Observed cost per broker meeting by file type (Australia, 2026)
Residential mortgage broking: $150 to $400 per booked meeting
The volume tier of Australian broking. On a $650,000 average residential loan at a 0.65% upfront commission, the broker collects approximately $4,225 upfront and a trailing commission of roughly $1,300 per year for the life of the loan. Discounted to a 5-year NPV (at a 6% discount rate and modest runoff assumption) the trail adds roughly $5,200 to $5,800, taking gross commission per settled loan to about $9,400 to $10,000.
Observed CPB ranges:
- Cost per booked meeting: $150 to $400 across paid social, search and partner referral channels
- Show rate: 55% to 78% with structured SMS confirmation and same-day call-back
- Meeting-to-application: 35% to 55%
- Application-to-settlement: 65% to 80%
- Implied cost per settled loan at a $250 CPB and average funnel: $1,400 to $2,800
The trap most brokers fall into is comparing the $250 CPB against a $9,400 gross commission and feeling rich, then ignoring the fact that the actual cost-per-settled-loan is dragged up by show rate, application drop-off and settlement failure. The winning brokers in the residential tier do not chase a cheaper CPB. They chase a higher show rate and a better fact-find conversion.
Commercial broking: $300 to $800 per booked meeting
The middle tier in absolute dollar terms but the highest yield per file. Commercial loan sizes ($800k to $3m+ on equipment, fit-out, working capital and commercial property) drive commission per settled file into the $8,000 to $25,000+ band before trail.
Observed CPB ranges:
- Cost per booked meeting: $300 to $800
- Show rate: 65% to 85% (the audience is more considered and self-qualifies harder)
- Meeting-to-submission: 25% to 45%
- Submission-to-settlement: 50% to 70% (longer cycle, more conditional approvals)

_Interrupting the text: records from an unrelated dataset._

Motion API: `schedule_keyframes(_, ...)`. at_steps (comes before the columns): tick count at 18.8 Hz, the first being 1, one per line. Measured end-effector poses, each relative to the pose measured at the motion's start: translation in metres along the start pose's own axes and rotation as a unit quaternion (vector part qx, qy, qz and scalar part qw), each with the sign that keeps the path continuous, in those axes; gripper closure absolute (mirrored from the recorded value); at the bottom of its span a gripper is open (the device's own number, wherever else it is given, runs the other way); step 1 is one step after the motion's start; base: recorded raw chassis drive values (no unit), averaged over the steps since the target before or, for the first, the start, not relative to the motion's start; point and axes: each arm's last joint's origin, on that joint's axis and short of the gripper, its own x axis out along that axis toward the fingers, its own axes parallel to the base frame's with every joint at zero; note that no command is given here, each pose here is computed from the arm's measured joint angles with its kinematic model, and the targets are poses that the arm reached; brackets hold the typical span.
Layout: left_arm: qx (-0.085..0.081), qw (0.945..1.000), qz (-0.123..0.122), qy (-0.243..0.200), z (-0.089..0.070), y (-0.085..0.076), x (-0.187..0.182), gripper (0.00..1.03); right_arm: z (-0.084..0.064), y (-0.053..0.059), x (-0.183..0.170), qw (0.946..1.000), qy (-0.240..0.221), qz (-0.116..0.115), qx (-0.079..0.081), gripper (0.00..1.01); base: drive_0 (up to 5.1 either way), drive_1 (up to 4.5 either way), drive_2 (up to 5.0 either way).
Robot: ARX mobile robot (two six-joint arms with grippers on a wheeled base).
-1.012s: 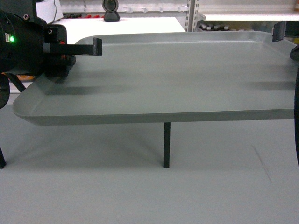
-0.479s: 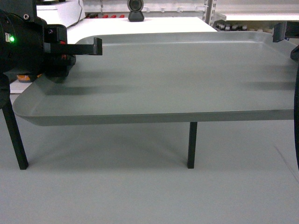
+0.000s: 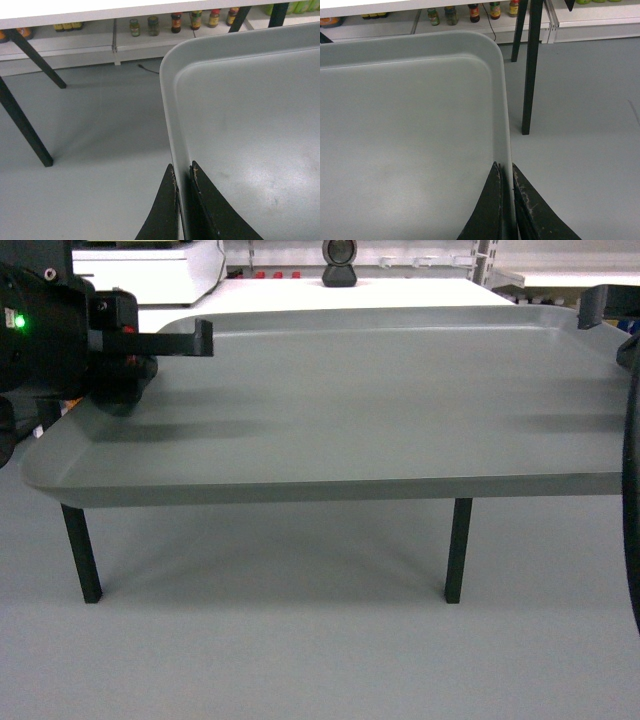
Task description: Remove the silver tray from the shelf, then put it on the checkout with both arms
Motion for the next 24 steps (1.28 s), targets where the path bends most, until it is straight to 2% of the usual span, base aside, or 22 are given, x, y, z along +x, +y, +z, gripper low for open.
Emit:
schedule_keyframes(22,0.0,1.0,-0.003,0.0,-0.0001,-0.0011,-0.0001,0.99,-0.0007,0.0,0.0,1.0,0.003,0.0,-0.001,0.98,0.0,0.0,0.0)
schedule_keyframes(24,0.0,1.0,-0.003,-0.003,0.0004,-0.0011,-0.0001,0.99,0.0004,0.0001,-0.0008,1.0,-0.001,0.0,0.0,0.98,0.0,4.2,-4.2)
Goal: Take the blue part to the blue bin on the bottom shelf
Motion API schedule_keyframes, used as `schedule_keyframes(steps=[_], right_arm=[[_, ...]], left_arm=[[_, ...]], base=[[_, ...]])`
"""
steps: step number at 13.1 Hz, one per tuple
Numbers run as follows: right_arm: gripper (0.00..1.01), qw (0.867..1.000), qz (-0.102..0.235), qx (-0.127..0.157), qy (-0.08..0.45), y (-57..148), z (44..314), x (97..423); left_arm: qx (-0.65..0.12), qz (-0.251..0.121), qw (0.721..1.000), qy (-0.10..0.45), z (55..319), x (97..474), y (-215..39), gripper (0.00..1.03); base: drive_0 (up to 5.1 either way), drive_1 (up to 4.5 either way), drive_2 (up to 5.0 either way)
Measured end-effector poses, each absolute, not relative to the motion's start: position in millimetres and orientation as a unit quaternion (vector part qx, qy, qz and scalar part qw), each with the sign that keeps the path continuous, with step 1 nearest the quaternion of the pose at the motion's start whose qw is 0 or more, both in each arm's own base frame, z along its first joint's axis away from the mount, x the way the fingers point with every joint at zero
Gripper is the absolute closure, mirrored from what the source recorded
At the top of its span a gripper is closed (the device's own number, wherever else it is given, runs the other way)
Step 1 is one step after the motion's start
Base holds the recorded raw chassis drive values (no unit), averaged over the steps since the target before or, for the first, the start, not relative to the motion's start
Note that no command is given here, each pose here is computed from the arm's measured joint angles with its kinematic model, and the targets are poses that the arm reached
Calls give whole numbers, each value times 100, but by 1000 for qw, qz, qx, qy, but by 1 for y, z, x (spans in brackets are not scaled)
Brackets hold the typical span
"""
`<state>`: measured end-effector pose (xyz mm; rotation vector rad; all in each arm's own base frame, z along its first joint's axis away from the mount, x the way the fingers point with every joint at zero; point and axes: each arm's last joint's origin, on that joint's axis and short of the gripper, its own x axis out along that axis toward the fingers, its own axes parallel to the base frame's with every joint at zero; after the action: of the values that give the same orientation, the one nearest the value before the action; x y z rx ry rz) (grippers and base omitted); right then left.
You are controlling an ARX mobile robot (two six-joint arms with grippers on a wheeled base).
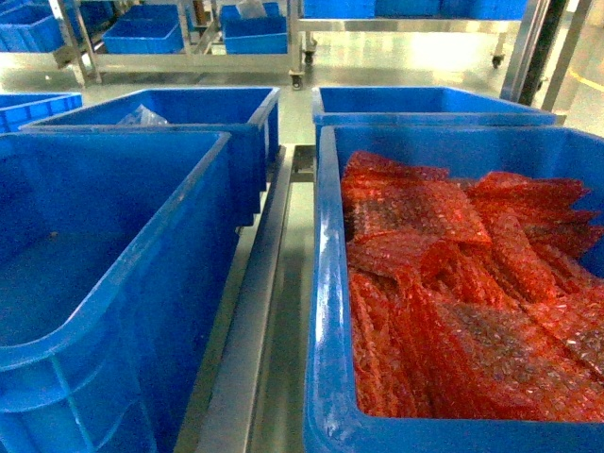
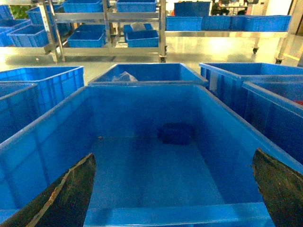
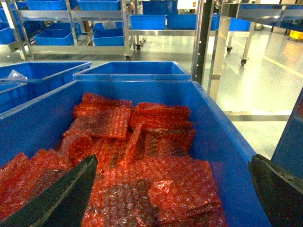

- Implied cost per settled file at a $550 CPB and average funnel: $3,500 to $7,500
A $7,000 cost per settled file looks alarming next to a residential broker’s $2,000 figure. On a $15,000+ commission with multi-year working-capital and refi opportunities, it is one of the most attractive ratios in Australian financial services. Commercial brokers consistently under-spend on top-of-funnel because they benchmark themselves against residential CPBs that do not apply to their economics.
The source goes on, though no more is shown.